- _What is being asked_
From the first line of the entries below to the line with "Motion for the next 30", give each line again exactly.

- _Saved entries_
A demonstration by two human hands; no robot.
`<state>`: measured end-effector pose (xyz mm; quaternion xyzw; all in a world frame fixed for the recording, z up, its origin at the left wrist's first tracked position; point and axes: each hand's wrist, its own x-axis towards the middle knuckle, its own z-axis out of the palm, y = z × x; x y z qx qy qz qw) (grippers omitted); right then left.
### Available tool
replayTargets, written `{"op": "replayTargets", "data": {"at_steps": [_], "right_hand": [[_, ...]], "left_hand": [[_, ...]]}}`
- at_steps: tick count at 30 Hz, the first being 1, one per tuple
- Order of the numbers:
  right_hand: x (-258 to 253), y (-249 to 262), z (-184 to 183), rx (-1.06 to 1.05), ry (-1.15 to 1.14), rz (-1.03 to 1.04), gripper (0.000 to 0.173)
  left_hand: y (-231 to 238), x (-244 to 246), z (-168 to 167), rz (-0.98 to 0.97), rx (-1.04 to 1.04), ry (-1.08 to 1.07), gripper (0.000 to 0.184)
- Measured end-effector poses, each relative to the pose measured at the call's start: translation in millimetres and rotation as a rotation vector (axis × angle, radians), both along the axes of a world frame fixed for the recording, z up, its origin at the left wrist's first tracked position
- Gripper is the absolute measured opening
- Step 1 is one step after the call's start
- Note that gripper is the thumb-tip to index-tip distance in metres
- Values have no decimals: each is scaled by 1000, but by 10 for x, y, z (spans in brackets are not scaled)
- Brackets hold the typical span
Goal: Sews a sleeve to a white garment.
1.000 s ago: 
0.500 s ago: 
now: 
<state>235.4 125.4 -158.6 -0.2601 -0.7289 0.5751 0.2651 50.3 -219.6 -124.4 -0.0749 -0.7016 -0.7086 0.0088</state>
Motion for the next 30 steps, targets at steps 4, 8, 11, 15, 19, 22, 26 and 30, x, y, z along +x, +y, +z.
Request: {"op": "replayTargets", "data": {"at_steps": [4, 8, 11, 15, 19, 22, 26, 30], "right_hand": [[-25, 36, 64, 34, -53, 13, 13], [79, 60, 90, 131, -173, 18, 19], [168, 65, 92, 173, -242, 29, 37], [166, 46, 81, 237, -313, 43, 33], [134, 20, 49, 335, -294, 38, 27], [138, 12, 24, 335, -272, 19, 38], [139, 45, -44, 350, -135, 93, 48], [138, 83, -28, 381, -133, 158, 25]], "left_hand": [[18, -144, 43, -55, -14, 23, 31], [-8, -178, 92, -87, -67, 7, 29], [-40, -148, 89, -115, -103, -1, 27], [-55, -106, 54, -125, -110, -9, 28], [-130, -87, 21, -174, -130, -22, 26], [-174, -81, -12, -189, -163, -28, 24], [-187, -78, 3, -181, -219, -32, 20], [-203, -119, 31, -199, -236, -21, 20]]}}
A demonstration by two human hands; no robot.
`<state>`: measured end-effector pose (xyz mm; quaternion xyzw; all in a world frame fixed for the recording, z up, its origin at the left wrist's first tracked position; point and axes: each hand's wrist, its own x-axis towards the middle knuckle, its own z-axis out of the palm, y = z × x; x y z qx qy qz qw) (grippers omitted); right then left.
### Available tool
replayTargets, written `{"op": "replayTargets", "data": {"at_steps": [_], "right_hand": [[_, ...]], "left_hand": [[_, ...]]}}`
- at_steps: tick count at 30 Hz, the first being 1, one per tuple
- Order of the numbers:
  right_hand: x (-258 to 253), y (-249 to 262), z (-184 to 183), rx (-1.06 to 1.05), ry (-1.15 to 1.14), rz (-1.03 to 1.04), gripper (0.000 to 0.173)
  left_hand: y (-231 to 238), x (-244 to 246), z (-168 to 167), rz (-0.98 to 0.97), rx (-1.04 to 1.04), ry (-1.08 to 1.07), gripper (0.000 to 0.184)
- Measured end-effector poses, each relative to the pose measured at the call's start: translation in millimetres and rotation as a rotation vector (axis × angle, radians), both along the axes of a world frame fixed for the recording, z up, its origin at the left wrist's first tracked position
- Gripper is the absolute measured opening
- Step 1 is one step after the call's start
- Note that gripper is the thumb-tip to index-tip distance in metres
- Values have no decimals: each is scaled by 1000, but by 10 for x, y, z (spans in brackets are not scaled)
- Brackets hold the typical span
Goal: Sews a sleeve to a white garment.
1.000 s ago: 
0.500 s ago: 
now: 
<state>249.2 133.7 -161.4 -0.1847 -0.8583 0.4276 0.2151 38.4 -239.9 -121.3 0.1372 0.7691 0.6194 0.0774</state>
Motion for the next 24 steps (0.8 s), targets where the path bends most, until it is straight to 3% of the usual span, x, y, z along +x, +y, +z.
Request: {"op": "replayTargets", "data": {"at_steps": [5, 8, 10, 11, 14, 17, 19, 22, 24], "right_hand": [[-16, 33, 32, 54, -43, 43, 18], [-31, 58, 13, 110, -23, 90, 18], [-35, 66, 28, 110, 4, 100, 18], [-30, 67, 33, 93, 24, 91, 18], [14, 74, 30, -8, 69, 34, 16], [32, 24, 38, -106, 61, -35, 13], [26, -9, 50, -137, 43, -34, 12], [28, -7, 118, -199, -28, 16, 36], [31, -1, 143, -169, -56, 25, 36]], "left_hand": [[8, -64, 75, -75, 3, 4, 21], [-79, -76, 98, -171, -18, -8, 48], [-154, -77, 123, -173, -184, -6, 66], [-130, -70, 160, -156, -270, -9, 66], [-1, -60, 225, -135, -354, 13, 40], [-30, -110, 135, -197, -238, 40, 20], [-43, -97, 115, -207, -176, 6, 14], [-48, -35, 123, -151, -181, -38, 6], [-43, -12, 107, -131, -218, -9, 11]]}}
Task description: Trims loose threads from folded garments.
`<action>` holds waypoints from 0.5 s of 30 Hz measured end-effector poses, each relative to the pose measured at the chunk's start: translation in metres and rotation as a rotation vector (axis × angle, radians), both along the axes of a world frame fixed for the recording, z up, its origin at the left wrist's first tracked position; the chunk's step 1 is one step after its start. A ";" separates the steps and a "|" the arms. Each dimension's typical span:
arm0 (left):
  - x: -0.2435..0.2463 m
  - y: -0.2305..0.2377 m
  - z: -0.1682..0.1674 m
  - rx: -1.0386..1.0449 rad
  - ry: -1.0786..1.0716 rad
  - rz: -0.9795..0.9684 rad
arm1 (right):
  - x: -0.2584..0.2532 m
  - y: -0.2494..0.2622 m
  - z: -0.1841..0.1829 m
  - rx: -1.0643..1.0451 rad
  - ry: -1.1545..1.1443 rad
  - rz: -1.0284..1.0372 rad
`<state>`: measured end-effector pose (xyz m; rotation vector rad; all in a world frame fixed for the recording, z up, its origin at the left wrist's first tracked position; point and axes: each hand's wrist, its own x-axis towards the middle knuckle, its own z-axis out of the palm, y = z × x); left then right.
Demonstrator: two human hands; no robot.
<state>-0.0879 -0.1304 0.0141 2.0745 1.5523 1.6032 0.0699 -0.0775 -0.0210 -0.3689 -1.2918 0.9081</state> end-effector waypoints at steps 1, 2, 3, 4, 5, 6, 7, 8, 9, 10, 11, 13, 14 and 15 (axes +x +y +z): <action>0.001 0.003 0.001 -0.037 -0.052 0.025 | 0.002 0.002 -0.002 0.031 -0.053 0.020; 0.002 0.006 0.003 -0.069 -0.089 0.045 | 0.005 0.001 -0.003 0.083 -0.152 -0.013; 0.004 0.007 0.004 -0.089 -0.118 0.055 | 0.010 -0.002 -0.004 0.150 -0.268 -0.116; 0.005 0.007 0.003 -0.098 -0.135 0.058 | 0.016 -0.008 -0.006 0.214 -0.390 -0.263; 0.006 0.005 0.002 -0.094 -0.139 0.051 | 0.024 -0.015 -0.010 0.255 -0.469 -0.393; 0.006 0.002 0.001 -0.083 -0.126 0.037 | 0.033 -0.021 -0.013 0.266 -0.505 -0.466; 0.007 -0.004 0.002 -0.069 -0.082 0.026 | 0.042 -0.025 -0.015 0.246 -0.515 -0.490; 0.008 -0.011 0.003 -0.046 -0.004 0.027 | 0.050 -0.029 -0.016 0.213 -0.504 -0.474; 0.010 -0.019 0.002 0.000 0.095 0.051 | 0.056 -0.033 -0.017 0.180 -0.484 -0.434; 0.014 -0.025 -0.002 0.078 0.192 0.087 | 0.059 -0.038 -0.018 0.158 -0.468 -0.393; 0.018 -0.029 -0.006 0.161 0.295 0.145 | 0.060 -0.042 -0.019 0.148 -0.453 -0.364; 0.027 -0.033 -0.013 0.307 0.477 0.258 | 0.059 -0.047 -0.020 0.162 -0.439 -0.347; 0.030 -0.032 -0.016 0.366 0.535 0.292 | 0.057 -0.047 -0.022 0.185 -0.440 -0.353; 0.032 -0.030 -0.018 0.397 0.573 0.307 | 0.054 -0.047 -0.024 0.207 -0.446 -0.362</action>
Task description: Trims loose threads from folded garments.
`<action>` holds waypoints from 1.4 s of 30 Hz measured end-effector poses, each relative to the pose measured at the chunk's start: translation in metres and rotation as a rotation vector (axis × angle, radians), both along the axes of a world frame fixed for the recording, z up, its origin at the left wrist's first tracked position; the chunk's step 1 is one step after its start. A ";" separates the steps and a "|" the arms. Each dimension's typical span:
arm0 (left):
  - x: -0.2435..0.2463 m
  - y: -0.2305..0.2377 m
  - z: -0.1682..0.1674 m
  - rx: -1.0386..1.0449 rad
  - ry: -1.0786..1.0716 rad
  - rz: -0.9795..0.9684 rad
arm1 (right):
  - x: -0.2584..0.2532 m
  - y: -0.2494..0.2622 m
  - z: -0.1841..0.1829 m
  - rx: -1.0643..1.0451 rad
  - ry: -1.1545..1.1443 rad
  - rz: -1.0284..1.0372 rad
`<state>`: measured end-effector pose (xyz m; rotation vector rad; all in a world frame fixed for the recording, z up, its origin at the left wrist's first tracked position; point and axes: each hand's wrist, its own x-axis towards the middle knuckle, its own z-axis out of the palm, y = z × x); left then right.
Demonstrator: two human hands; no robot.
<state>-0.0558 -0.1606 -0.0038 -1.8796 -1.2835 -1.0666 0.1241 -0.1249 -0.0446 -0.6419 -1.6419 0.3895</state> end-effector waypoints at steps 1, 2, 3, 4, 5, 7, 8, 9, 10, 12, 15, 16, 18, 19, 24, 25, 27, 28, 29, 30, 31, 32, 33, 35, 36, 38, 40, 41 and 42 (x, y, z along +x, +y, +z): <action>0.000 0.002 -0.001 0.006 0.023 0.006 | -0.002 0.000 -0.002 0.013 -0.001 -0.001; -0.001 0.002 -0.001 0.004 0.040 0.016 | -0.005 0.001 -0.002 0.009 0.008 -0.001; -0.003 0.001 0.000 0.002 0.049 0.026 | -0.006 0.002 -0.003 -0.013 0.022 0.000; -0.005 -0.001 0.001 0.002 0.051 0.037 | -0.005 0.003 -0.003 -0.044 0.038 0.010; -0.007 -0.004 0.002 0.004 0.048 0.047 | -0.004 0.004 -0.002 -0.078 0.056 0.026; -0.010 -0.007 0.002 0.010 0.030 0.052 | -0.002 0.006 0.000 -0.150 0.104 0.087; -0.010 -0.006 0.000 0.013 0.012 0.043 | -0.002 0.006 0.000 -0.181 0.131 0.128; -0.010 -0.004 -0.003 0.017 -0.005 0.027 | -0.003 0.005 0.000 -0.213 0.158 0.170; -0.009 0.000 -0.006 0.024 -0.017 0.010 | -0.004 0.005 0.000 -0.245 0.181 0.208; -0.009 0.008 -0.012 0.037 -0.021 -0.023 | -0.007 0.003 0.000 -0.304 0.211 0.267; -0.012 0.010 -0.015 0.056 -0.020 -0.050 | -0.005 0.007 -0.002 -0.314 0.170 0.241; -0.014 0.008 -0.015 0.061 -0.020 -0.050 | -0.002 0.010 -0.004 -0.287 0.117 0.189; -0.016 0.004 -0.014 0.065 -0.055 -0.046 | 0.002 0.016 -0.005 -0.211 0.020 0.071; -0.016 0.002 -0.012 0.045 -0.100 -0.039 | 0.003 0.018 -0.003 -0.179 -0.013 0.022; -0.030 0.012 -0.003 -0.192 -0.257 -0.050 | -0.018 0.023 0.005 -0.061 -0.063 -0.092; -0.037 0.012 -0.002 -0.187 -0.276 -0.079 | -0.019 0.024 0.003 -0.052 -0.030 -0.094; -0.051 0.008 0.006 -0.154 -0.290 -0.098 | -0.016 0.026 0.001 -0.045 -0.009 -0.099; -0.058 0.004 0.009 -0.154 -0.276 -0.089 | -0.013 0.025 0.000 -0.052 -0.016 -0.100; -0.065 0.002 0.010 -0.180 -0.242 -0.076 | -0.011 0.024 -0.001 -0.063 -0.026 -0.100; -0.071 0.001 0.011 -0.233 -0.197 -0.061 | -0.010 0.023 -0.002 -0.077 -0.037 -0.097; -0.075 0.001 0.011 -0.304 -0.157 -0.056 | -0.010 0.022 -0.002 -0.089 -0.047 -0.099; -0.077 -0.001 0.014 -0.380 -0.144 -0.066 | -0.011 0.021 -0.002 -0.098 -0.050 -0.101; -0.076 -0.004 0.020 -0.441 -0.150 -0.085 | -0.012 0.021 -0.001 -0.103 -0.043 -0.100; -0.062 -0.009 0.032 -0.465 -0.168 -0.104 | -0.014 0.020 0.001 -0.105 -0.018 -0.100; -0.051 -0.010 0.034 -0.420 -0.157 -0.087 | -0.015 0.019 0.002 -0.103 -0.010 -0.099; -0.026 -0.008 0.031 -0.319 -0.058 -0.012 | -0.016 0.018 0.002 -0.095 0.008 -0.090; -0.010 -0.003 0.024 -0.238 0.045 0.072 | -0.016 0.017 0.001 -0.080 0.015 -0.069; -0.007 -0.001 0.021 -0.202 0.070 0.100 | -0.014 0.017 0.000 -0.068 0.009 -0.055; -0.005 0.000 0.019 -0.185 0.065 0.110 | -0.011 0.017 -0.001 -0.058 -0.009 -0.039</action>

- _Answer space_
A demonstration by two human hands; no robot.
`<state>`: measured end-effector pose (xyz mm; quaternion xyzw; all in a world frame fixed for the recording, z up, its origin at the left wrist's first tracked position; point and axes: each hand's wrist, its own x-axis towards the middle knuckle, its own z-axis out of the palm, y = z × x; x y z qx qy qz qw) (grippers omitted); right then left.
### Available tool
replayTargets, written `{"op": "replayTargets", "data": {"at_steps": [_], "right_hand": [[_, ...]], "left_hand": [[_, ...]]}}`
- at_steps: tick count at 30 Hz, the first being 1, one per tuple
- Order of the numbers:
  right_hand: x (-258 to 253), y (-249 to 262), z (-184 to 183), rx (-1.06 to 1.05), ry (-1.15 to 1.14), rz (-1.03 to 1.04), gripper (0.000 to 0.173)
  left_hand: y (-231 to 238), x (-244 to 246), z (-168 to 167), rz (-0.98 to 0.97), rx (-1.04 to 1.04), ry (-1.08 to 1.07), gripper (0.000 to 0.184)
- Measured end-effector poses, each relative to the pose measured at the call's start: translation in millimetres and rotation as a rotation vector (axis × angle, radians), both along the axes of a world frame fixed for the recording, z up, its origin at the left wrist's first tracked position
- Gripper is the absolute measured opening
- Step 1 is one step after the call's start
- Note that gripper is the thumb-tip to index-tip distance in metres
- Values have no decimals: each is scaled by 1000, but by 10 for x, y, z (spans in brackets are not scaled)
- Brackets hold the typical span
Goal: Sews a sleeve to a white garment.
1.000 s ago: 
0.500 s ago: 
now: 
<state>235.4 125.4 -158.6 -0.2601 -0.7289 0.5751 0.2651 50.3 -219.6 -124.4 -0.0749 -0.7016 -0.7086 0.0088</state>
Motion for the next 30 steps, targets at steps 4, 8, 11, 15, 19, 22, 26 and 30, x, y, z along +x, +y, +z.

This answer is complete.